Abstract:
Breadfruit (Artocarpus altilis) is a traditionally cultivated food crop, propagated using root
shoots or root cuttings. The number of root shoots produced by a tree is limited. Therefore, this
study was conducted with the objective to optimize in vitro establishment of A.altilis for rapid
propagation. Axillary shoots produced after decapitation of the apical shoot of two breadfruit
plants were used as the explants. Recommended dose of fungicide, Deconil chlorotalonil, ™ was
sprayed to the mother plants on the previous day. Twenty shoots each from both plants were
harvested and placed under running tap water for 2 hours and dipped in 0.001% fungicide,
Deconil chlorotalonil™ for three minutes.
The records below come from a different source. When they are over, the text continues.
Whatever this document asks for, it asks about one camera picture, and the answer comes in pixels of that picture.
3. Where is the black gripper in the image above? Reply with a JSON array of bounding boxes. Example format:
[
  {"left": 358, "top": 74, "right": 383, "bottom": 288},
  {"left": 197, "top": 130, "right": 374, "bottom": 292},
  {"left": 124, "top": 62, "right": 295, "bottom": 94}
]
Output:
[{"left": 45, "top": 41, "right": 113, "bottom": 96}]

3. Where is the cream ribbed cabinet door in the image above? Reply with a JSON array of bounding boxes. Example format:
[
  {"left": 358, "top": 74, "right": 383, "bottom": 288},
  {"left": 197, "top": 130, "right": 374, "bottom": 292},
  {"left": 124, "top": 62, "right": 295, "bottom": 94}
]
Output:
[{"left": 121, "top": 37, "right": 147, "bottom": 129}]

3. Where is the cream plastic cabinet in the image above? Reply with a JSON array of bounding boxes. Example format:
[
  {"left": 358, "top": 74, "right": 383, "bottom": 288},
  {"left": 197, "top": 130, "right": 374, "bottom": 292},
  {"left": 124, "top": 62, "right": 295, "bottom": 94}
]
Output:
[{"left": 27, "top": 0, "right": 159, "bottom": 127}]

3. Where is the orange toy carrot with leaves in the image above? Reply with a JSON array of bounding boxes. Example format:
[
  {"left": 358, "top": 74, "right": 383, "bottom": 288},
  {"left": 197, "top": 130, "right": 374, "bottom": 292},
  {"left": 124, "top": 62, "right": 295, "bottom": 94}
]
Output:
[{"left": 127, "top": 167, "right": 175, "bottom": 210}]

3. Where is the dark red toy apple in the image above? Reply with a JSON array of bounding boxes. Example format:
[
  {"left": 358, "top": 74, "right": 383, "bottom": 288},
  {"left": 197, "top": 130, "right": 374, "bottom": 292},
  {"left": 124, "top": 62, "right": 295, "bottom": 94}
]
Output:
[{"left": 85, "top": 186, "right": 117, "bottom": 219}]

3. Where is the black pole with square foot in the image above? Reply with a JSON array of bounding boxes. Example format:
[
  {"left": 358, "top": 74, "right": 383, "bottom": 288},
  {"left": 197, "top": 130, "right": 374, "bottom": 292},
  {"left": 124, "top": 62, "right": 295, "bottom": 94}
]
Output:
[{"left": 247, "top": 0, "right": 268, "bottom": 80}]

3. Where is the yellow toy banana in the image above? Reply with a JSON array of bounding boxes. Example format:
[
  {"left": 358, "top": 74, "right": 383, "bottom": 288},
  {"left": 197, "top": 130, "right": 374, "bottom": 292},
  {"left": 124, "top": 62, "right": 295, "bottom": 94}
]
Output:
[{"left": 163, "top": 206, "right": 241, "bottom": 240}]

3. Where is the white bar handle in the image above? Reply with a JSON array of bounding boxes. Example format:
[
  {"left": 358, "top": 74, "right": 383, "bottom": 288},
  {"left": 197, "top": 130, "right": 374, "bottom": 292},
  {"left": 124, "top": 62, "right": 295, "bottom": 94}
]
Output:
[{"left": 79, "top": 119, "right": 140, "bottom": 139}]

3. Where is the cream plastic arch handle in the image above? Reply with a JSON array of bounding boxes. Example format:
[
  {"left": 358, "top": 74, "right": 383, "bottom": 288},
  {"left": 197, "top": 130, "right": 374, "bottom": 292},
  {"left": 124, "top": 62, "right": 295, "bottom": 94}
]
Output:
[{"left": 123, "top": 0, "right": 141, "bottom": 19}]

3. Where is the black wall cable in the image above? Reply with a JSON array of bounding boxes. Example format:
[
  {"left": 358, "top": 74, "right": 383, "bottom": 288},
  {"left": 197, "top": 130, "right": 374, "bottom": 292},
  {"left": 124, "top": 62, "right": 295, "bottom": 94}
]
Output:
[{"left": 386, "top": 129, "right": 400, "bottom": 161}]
Ten shoots from each plant were washed in 5%
Clorox™ for 10 minutes and 0.1% HgCl2 for 1 minute followed by rinsing with sterilized distilled
water for 4-5 times. Other ten shoots of each plant (control) were washed in same approach
without 0.1% HgCl2. All explants were established on half strength Murashige & Skoog medium,
supplemented with 1 mg/L benzyl amino purine, 1mg/L Kinetin, 250mg/L, Augmentin™
(antibiotic) with 3% sugar at pH 5.8 in culture tubes. Culture medium was sterilized using low
cost see sap (CSUP) method as an alternative to the auto claving. After one month of
establishment, the explants sterilized with 0.1% mercuric chloride showed 100%and 60%
contamination free cultures in plant 2 and plant 1, respectively. All the explants, surface
sterilized without mercuric chloride, contaminated and died within 1-2 weeks. Explants from
plant 2 only produced new shoots. Browning in culture medium was successfully controlled
using weekly sub culturing with 2g/L activated charcoal added to the medium. In conclusion,
axillary shoots emerged after decapitation of the A. atilis grown in the plant house sprayed with
Deconil chlorotalonil and surface sterilized with 0.1% mercuric chloride along with 10% Clorox
can establish in vitro successfully.